About 200 actually so buying them all is impossible for me.


----------



## funkysourav (Feb 23, 2011)

200?  !!
what's the HDD space you've got?

Damn!
sony will come after you for sure
after they are done dealing with Geohot 
Joking


----------



## gameranand (Feb 23, 2011)

funkysaurav said:
			
		

> what's the HDD space you've got?


2TB + 320 GB Internal HDDs
500 GB external HDD.



			
				funkysaurav said:
			
		

> Damn!
> sony will come after you for sure
> after they are done dealing with Geohot


Na man. They are not going to come for me. I am not going to publish hey I got pirated games. LOL


----------



## cyborg47 (Feb 23, 2011)

gameranand said:


> About 200 actually so buying them all is impossible for me.


----------



## JojoTheDragon (Feb 23, 2011)

This guy is the biggest criminal ever.


----------



## cyborg47 (Feb 23, 2011)

jojothedragon said:


> This guy is the biggest criminal ever.



lolzzzzzzz.....


----------



## gameranand (Feb 23, 2011)

jojothedragon said:
			
		

> This guy is the biggest criminal ever.


What about osama??? Am I bigger than him??? LOL haha


----------



## cyborg47 (Feb 23, 2011)

^^In a way, yes.
its like stealing hard work of thousands of artists...

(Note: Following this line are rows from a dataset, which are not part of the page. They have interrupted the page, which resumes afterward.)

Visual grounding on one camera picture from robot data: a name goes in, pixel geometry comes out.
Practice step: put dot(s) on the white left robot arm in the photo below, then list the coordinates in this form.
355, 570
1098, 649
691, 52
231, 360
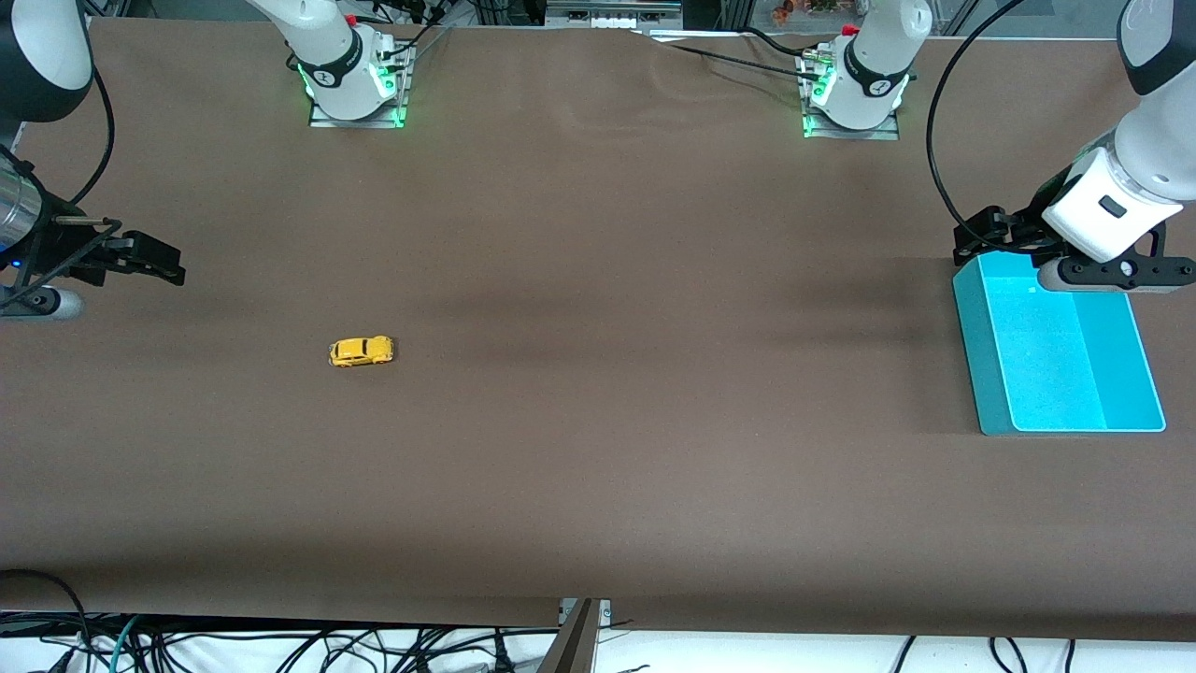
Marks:
874, 65

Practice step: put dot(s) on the yellow beetle toy car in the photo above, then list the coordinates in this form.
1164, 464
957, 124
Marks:
360, 350

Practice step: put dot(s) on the orange background items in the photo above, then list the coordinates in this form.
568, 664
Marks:
804, 7

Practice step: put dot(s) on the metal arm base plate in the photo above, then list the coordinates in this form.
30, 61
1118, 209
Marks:
360, 122
850, 136

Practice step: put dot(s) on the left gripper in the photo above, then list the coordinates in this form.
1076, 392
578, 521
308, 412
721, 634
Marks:
1021, 234

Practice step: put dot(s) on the grey background device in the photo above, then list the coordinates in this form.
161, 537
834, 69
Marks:
612, 13

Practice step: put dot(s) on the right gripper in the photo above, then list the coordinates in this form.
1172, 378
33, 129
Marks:
58, 250

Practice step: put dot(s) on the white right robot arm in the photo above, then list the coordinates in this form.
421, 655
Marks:
327, 56

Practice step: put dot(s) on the brown table cover mat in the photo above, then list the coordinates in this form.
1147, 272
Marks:
598, 374

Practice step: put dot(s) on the teal plastic bin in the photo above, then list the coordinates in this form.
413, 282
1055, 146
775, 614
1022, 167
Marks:
1056, 374

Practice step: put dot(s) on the metal table edge bracket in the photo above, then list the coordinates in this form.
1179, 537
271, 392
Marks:
575, 647

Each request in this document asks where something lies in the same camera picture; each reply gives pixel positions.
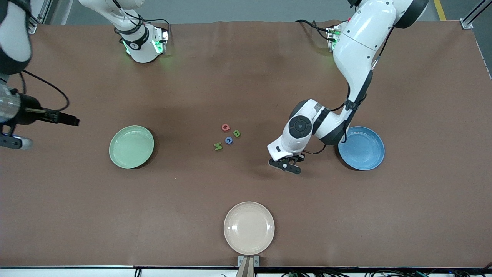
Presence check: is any brown table cover sheet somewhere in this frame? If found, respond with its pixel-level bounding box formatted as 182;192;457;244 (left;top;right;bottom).
0;20;492;268

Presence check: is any light green plate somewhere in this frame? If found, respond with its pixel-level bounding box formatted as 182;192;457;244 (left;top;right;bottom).
109;125;155;169

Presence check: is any beige plate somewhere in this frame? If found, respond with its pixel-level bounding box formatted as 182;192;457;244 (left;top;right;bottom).
223;201;276;256

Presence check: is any blue plate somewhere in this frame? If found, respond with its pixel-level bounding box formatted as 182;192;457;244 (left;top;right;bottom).
338;126;385;171

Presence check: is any aluminium camera mount beam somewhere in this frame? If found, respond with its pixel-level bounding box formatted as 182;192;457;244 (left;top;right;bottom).
235;257;256;277

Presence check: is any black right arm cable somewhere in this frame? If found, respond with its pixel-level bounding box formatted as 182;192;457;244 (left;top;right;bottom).
19;70;70;113

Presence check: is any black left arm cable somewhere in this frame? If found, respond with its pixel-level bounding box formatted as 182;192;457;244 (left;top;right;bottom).
306;54;392;155

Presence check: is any black arm base cable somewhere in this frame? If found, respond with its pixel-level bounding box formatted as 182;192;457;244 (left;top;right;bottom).
113;0;171;39
295;19;331;41

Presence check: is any aluminium frame strut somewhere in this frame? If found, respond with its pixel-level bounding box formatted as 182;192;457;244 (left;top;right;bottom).
460;0;492;30
29;0;52;33

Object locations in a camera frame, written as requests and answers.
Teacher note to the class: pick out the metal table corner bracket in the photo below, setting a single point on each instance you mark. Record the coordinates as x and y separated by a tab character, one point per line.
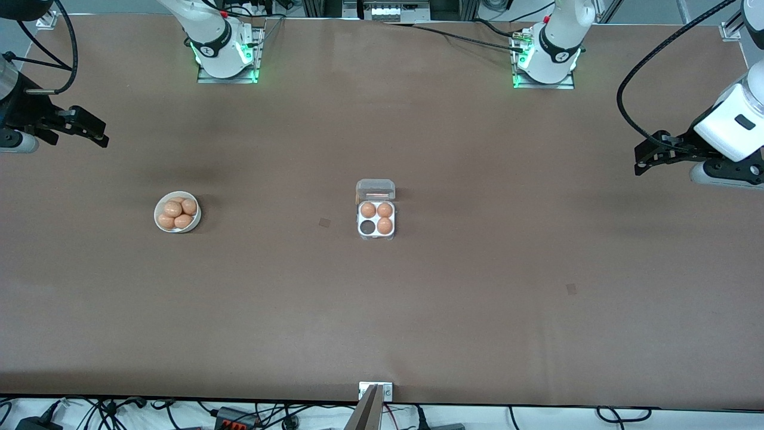
729	31
45	21

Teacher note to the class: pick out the white ceramic bowl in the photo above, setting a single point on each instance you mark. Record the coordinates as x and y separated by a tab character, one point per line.
161	210

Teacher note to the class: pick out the aluminium profile bar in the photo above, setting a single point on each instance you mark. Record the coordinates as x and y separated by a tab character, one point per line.
365	412

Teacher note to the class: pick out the metal table edge bracket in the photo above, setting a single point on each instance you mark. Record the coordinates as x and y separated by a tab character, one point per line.
388	391

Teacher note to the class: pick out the clear plastic egg box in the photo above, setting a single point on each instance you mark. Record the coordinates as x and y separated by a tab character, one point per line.
375	191

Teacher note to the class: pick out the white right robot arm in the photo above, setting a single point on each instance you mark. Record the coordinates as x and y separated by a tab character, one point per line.
215	54

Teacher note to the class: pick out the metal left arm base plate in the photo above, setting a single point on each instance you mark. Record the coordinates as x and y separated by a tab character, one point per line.
567	85

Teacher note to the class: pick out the grey electrical terminal box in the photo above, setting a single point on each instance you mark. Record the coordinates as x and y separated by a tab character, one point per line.
394	9

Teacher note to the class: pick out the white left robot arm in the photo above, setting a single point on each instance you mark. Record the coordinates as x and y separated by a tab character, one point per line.
555	60

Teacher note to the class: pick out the black power adapter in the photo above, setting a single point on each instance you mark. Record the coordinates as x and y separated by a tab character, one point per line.
36	424

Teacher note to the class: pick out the black power strip orange switches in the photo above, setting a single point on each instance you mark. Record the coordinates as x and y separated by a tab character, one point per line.
236	419

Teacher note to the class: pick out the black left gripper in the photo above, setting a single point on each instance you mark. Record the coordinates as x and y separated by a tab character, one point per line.
684	145

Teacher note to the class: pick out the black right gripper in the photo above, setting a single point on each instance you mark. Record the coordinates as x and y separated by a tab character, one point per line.
24	109

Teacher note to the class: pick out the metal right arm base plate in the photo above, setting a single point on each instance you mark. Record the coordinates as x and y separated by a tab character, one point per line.
255	65

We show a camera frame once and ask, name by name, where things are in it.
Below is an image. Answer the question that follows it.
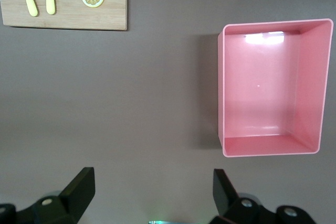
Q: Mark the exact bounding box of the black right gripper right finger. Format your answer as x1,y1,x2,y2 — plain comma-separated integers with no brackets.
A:
213,168,316,224

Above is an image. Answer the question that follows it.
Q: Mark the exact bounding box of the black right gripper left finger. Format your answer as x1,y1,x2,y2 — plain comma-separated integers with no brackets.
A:
0,167,96,224

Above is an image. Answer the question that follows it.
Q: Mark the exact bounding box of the pink plastic bin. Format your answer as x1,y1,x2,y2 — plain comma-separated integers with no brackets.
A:
217,18,334,158

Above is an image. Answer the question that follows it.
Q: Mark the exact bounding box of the wooden cutting board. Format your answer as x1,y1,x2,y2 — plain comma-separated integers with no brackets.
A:
0,0,128,31

Its alrite for now, but do buy them when u start earning


----------



## gameranand (Feb 23, 2011)

cyorg47 said:
			
		

> Its alrite for now, but do buy them when u start earning


For sure. I also don't feel good this way but the problem is I can't afford games costing 1k or so I do have some originals which are cheap.


----------



## urbn_geek (Feb 23, 2011)

Here you go GamerAnand, Collect and Organize All Your Games In One Place ~ UrbnGeek I use it myself and it's really the best Game Collector Software!


----------



## gameranand (Feb 23, 2011)

^^Thanks a lot.


----------



## urbn_geek (Feb 23, 2011)

gameranand said:


> ^^Thanks a lot.



My Pleasure Dude. And do bookmark my blog- UrbnGeek for more.
And Like my Facebook Page too- UrbnGeek | Facebook
You can also follow me- Abhishek Biswal (Urbn_Geek) on Twitter


----------



## gameranand (Feb 23, 2011)

^^Your name is also Abhishek. Mine is also Abhishek.  Abhishek Anand


----------



## ico (Feb 23, 2011)

Letting this thread run but don't confess about pirated games here.

*Edit:* *Thread closed.*

A simple advice to everyone. Don't talk about it, don't ask any questions about it.


----------